##### INFORMATION PROVIDED #####
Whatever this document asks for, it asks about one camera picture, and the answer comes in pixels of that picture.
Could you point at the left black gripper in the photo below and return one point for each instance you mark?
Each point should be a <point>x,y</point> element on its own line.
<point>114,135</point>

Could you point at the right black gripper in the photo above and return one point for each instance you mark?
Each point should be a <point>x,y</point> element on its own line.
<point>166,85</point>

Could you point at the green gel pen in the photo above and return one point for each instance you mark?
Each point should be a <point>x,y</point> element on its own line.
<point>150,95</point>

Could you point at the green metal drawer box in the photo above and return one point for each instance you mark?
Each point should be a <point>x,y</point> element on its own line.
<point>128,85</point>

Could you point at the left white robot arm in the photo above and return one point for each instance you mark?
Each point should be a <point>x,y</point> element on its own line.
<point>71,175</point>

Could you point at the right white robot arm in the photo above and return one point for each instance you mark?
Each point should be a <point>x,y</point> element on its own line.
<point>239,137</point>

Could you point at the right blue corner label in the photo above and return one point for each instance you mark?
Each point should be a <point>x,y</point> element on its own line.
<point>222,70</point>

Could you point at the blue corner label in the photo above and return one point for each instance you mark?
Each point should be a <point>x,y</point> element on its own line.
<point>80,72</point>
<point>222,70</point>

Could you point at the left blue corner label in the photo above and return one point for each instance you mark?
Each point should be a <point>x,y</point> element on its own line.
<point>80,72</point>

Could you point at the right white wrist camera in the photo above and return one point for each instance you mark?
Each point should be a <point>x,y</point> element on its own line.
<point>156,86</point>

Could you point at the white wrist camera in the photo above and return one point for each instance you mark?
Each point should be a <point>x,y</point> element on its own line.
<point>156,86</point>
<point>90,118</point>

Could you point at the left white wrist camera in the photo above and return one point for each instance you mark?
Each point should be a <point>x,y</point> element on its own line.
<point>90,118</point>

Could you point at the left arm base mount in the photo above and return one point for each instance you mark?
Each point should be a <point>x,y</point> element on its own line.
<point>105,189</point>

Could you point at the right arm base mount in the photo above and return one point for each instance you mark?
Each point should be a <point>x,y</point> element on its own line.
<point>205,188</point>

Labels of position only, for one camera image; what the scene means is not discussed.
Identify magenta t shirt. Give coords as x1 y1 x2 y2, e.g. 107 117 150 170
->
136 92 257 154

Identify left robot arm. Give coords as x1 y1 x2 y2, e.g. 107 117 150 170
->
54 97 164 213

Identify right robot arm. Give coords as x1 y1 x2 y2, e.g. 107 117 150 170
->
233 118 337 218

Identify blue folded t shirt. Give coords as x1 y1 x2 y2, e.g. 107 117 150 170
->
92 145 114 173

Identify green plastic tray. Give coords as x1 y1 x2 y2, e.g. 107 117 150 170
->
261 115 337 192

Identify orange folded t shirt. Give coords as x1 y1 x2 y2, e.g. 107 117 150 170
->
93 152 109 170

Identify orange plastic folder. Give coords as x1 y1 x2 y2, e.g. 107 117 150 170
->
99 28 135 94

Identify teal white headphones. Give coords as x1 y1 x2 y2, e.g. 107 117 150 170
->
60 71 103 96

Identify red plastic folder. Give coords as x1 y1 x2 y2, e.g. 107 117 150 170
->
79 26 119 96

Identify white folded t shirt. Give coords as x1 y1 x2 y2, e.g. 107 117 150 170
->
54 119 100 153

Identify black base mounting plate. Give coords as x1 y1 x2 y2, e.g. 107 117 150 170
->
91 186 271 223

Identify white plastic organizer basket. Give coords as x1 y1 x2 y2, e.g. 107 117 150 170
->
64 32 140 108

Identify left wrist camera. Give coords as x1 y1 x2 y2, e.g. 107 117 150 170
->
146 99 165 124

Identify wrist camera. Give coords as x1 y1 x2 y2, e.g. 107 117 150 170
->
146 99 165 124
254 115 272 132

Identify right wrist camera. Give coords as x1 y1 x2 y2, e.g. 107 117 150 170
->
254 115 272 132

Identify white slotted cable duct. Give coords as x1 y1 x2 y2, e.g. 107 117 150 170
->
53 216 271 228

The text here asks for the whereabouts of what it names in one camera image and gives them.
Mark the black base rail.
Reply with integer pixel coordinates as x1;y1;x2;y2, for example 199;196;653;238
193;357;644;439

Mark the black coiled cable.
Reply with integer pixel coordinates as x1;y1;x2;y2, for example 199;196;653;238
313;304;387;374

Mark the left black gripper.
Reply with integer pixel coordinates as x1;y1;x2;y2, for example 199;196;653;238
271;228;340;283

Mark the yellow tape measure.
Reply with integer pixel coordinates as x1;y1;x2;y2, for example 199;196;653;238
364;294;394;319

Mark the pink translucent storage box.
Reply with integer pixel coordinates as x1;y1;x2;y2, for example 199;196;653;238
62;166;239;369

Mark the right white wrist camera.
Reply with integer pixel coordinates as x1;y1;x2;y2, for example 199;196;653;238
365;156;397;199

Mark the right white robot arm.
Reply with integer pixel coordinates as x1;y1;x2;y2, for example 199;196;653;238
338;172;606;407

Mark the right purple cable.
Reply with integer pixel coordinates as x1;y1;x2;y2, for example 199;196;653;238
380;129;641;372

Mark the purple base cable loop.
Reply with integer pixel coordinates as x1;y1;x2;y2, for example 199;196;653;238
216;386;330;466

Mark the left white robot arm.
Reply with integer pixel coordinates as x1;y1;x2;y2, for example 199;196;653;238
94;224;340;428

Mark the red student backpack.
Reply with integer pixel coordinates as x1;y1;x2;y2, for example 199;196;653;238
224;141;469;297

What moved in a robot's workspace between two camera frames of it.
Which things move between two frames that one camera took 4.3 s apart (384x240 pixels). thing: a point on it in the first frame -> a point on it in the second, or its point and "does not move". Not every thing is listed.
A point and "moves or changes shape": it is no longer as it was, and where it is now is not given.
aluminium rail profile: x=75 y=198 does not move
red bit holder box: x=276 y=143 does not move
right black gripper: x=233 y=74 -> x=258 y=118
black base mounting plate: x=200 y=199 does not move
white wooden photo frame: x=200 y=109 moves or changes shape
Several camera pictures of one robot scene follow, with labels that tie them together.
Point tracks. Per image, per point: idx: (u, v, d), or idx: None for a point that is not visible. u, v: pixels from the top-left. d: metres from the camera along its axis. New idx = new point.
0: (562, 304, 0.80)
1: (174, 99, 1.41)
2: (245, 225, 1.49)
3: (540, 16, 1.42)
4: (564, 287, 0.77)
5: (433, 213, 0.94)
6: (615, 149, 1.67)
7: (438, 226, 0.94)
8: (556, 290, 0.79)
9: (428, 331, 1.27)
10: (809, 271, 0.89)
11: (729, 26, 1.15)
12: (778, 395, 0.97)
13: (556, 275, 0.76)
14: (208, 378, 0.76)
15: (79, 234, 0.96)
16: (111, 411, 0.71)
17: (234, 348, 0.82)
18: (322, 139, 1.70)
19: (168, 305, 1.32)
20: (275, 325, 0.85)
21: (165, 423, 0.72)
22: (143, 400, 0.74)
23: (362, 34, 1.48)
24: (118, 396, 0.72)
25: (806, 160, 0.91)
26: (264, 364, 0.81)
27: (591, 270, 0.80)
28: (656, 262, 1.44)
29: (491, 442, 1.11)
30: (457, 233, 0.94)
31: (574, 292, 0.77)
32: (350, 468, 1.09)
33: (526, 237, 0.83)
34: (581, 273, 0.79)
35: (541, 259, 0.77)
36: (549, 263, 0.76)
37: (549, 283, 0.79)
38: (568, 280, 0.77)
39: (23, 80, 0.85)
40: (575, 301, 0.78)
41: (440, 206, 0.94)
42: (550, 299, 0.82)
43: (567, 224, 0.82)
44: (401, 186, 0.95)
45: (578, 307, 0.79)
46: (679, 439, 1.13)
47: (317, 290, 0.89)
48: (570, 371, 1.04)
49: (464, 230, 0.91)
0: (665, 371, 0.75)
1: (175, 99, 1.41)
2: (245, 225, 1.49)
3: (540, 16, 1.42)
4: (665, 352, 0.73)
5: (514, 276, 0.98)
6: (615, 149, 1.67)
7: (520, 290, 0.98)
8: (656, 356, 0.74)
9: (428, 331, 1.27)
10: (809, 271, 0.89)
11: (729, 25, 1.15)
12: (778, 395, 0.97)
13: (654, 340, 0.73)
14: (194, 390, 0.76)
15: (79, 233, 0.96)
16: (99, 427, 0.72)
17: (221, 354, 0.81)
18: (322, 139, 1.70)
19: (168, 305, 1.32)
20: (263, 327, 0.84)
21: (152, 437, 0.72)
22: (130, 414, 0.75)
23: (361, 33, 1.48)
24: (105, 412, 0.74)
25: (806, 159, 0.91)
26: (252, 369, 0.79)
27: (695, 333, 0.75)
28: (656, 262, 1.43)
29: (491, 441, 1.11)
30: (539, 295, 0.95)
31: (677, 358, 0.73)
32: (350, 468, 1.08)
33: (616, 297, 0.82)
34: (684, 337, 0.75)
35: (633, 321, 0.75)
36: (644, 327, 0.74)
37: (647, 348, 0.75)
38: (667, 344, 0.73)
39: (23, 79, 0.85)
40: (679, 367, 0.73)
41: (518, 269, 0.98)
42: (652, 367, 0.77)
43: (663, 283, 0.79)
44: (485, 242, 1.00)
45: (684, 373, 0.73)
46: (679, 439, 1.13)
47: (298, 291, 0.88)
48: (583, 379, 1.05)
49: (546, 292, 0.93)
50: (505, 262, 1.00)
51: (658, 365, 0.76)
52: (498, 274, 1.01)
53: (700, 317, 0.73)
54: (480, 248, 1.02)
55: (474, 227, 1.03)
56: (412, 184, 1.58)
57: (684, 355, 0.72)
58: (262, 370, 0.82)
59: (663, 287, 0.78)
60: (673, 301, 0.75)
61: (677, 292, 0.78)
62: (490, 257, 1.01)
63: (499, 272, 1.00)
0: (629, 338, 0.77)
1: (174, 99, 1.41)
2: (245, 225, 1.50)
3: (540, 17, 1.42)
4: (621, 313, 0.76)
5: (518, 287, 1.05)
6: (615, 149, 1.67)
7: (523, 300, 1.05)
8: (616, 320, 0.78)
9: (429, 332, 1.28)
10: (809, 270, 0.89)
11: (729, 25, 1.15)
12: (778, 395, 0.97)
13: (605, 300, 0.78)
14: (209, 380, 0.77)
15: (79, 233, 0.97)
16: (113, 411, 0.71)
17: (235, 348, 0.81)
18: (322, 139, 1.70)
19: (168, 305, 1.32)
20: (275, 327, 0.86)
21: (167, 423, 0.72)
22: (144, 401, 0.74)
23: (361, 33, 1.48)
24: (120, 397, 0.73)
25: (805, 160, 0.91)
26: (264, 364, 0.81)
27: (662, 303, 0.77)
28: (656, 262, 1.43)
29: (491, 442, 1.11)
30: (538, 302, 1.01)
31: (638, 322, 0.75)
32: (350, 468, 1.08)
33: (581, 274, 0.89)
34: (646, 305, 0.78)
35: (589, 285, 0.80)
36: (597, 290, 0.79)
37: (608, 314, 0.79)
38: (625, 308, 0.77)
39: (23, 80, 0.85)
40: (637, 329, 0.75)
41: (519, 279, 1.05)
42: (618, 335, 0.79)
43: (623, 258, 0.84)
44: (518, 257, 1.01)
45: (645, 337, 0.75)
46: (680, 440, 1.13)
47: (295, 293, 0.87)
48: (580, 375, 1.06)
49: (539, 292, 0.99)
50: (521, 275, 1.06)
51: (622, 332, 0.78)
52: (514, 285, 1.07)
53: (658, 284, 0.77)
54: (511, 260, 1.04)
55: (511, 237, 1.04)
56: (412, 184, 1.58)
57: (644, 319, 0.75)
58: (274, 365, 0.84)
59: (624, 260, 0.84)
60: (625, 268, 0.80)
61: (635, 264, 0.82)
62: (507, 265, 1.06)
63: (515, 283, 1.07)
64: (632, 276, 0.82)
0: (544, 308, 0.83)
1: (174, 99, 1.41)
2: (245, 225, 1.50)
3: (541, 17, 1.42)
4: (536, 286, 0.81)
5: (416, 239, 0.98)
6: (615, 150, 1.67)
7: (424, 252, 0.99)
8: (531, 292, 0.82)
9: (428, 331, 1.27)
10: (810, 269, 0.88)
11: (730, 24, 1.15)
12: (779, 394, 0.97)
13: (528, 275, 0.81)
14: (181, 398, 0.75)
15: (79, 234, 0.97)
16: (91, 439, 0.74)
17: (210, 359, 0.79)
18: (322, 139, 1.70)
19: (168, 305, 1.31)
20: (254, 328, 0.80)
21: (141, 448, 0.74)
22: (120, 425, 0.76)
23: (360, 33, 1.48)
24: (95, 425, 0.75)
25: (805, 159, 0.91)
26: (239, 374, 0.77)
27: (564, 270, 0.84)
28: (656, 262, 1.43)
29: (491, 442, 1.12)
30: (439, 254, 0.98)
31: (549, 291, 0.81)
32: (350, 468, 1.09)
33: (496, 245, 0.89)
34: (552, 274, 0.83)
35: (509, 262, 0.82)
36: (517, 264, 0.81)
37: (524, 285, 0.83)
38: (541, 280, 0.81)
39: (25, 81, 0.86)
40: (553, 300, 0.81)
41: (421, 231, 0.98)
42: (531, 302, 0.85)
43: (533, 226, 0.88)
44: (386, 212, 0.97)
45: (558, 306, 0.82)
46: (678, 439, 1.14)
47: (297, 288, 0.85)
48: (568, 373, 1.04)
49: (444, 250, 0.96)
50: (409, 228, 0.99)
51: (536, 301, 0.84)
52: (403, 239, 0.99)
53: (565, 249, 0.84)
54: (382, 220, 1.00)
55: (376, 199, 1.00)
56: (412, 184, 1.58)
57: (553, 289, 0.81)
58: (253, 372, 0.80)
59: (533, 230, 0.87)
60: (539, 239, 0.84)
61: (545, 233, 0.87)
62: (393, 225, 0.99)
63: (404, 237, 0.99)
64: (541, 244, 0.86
#####
ACTIVITY: Search the entries above for the word "black" and copy each line where it appears.

EXERCISE ANSWER:
Could you point at the left black gripper in the photo below and return one point for each instance you mark?
Could you point at the right black gripper in the photo above and return one point for each instance you mark?
Identify black base mounting plate. Give coords as x1 y1 x2 y2, e.g. 107 117 150 170
Mark the black base rail.
Mark the black coiled cable.
Mark the left black gripper.
right black gripper: x=233 y=74 -> x=258 y=118
black base mounting plate: x=200 y=199 does not move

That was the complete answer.